Aim of the task. Scan the material for the word "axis" and copy each line where it occurs.
========
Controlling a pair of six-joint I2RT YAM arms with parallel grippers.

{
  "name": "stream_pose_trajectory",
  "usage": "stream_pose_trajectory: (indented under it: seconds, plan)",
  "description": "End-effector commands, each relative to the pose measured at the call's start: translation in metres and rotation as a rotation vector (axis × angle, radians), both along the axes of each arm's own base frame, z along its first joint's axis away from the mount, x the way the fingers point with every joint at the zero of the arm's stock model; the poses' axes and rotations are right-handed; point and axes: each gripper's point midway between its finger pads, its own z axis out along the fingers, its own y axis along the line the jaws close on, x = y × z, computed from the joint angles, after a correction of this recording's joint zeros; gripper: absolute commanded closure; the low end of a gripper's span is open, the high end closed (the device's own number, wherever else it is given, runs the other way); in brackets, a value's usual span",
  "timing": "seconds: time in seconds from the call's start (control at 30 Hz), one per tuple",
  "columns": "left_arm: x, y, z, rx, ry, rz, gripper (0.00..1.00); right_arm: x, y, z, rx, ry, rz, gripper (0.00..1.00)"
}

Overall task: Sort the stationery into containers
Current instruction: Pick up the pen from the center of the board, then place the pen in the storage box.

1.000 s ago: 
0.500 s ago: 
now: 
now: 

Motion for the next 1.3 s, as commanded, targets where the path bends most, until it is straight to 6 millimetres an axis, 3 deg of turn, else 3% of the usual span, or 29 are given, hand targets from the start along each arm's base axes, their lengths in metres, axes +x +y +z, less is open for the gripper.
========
Task solution.
  "description": "End-effector commands, each relative to the pose measured at the call's start: translation in metres and rotation as a rotation vector (axis × angle, radians), both along the axes of each arm's own base frame, z along its first joint's axis away from the mount, x the way the fingers point with every joint at the zero of the arm's stock model; the poses' axes and rotations are right-handed; point and axes: each gripper's point midway between its finger pads, its own z axis out along the fingers, its own y axis along the line the jaws close on, x = y × z, computed from the joint angles, after a correction of this recording's joint zeros; gripper: absolute commanded closure; the low end of a gripper's span is open, the high end closed (the device's own number, wherever else it is given, runs the other way); in brackets, a value's usual span",
Motion for the next 1.3 s, as commanded, targets where the path bends most, until it is straight to 6 millimetres an axis, 3 deg of turn, else 3% of the usual span, or 29 are given, hand targets from the start along each arm's base axes, their lengths in metres, axes +x +y +z, less is open for the gripper.

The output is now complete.